AIM OF THE TASK:
Before printing, remove every picture; then print the lines below exactly, from the first line through the line containing "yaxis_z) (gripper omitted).".

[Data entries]
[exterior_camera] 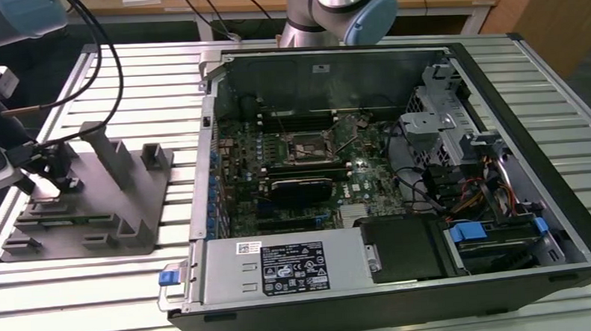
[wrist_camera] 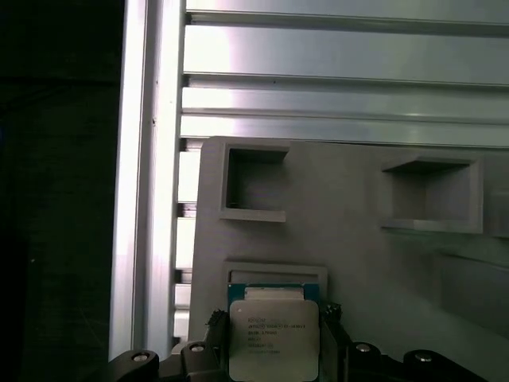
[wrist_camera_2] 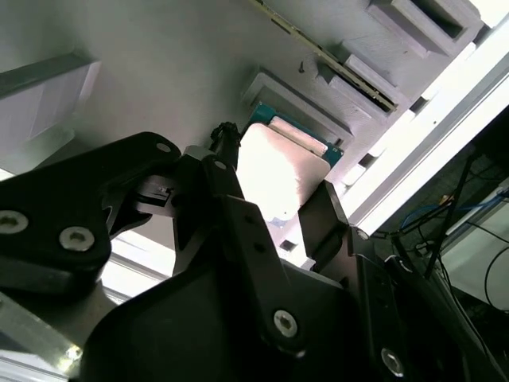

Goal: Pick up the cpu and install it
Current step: 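Pick up the cpu and move it towards the insertion slot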

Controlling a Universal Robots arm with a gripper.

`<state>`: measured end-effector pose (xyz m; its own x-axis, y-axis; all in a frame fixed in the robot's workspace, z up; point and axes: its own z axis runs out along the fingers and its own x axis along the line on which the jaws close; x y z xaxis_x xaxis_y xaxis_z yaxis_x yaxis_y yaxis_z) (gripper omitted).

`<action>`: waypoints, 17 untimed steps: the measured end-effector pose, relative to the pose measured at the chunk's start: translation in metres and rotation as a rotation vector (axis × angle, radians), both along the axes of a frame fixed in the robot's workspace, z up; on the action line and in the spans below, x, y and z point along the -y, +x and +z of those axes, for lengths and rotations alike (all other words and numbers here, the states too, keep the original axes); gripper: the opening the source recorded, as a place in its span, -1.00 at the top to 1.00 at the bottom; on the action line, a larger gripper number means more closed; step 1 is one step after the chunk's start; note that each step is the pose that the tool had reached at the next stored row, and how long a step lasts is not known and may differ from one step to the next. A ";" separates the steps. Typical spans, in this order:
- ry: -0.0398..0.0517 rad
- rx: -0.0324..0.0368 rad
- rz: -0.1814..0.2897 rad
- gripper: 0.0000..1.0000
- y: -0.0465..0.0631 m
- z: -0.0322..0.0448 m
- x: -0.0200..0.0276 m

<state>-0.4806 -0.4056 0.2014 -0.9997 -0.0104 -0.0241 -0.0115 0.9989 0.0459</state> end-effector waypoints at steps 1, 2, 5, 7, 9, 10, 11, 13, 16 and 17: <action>0.0000 0.0001 0.000 -0.09 0.000 0.0005 0.0000; 0.0001 0.0001 0.000 -0.09 0.000 0.0010 0.0000; 0.0001 0.0001 0.000 -0.09 0.000 0.0026 0.0000; 0.0000 0.0000 0.000 -0.09 0.000 0.0035 0.0000; 0.0000 0.0001 0.000 -0.09 0.000 0.0045 0.0000; 0.0001 0.0001 0.000 -0.09 0.000 0.0049 0.0000; 0.0000 0.0000 0.000 -0.09 0.000 0.0054 0.0000; 0.0000 0.0000 0.000 -0.09 0.000 0.0065 0.0000; 0.0000 -0.0001 0.000 -0.09 0.000 0.0088 0.0000; 0.0000 0.0000 0.000 -0.09 0.000 0.0097 0.0000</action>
<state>-0.4806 -0.4056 0.2111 -0.9997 -0.0104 -0.0241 -0.0115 0.9989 0.0459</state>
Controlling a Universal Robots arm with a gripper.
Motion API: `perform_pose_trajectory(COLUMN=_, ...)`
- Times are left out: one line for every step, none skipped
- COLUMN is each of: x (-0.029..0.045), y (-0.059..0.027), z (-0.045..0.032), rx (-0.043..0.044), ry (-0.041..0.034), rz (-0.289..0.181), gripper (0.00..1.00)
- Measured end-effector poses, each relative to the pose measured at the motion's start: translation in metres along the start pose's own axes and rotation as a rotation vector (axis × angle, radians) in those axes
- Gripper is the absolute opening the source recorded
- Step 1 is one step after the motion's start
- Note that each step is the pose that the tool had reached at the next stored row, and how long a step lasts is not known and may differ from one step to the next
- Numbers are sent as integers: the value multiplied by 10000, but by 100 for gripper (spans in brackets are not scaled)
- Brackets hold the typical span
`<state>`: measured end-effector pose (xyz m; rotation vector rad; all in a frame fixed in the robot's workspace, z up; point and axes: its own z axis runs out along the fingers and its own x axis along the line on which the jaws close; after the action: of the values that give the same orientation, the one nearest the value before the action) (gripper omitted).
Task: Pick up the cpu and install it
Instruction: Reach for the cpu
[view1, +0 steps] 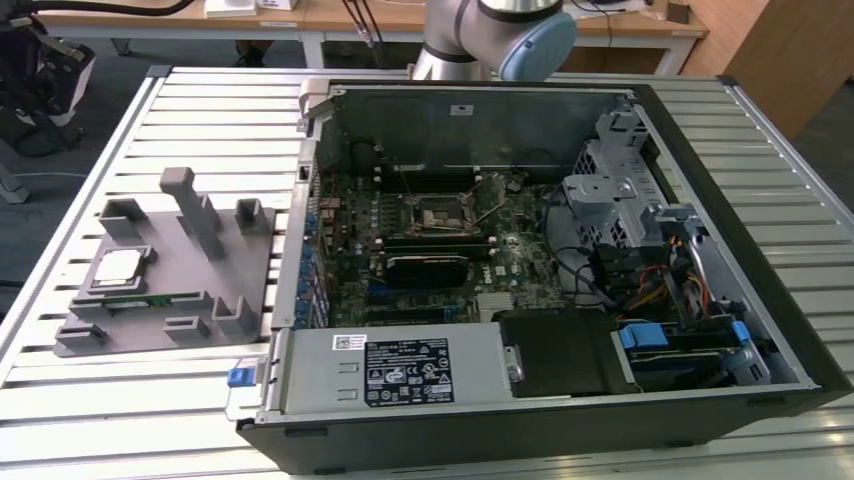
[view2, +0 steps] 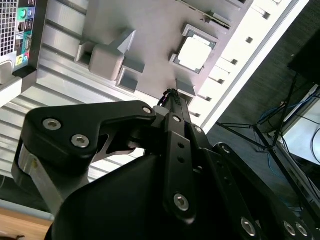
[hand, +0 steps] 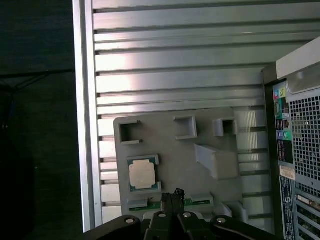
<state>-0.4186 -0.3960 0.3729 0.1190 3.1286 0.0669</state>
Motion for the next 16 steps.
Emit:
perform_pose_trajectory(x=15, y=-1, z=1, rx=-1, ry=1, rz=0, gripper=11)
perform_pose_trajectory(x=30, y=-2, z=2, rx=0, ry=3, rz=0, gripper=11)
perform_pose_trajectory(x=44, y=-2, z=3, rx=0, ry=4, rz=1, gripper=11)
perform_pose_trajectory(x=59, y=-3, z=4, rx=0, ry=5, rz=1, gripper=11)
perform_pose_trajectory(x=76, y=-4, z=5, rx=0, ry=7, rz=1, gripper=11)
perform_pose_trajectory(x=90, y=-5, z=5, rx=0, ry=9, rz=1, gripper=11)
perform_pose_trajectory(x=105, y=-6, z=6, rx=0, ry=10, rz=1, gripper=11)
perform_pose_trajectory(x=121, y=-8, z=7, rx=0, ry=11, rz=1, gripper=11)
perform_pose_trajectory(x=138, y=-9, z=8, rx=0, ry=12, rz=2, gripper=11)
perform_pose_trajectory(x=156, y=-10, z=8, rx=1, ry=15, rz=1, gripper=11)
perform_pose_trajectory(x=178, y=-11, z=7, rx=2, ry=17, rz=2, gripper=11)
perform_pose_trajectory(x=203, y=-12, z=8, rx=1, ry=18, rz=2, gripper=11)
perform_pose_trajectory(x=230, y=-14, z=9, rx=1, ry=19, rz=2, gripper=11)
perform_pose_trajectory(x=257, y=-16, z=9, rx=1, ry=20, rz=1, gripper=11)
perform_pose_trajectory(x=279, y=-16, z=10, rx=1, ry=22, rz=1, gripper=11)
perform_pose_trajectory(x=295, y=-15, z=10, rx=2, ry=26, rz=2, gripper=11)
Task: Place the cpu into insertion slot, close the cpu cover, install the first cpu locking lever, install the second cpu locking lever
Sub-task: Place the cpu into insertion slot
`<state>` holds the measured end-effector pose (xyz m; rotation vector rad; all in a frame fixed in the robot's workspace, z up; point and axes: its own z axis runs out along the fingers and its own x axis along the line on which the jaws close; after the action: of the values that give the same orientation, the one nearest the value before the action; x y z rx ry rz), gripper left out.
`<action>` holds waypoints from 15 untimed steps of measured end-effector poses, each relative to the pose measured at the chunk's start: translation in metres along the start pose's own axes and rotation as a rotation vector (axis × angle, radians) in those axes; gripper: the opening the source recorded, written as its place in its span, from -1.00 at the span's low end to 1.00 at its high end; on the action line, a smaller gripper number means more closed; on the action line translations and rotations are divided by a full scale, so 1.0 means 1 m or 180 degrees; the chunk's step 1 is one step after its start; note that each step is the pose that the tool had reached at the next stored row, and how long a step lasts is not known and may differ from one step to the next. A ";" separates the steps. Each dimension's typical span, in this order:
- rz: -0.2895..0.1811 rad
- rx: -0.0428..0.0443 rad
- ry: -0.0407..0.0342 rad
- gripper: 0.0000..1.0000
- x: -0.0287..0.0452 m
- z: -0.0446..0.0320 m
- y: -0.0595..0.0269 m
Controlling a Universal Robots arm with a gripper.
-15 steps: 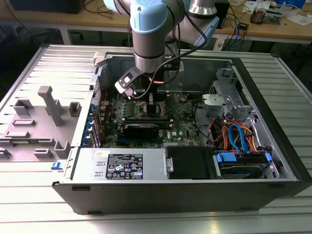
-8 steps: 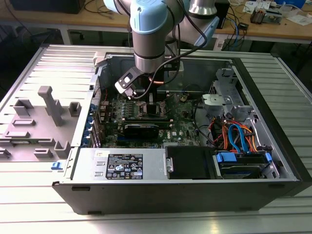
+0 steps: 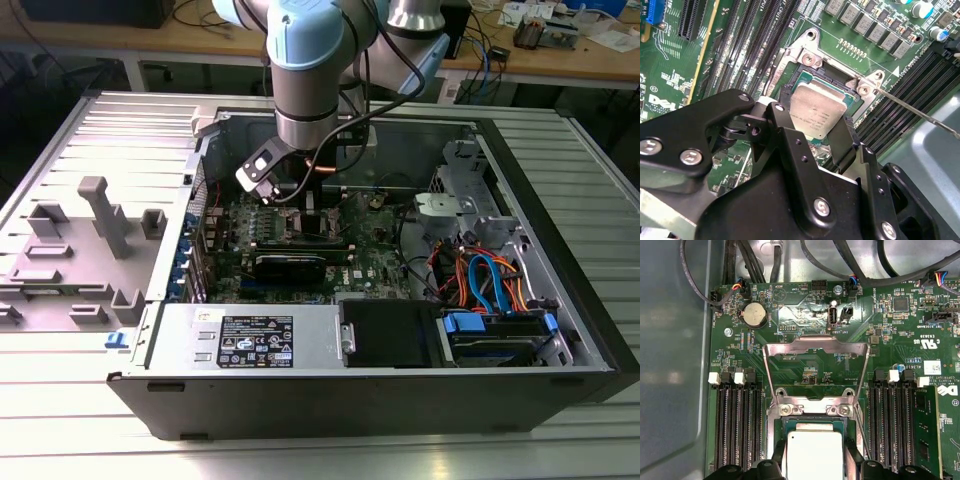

RESULT FOR THIS TASK:
[exterior_camera] 
[wrist_camera] 
[wrist_camera_2] 

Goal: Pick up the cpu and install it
Current step: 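Pick up the cpu and move it towards the insertion slot
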
Controlling a Universal Robots arm with a gripper.

`<state>`: measured end-effector pose (xyz m; its own x-axis, y-axis; all in a frame fixed in the robot's workspace, z up; point and axes: its own z axis runs out along the fingers and its own x axis along the line on which the jaws close; x y z xaxis_x xaxis_y xaxis_z yaxis_x yaxis_y yaxis_z) (gripper omitted).

The answer given is complete as it stands.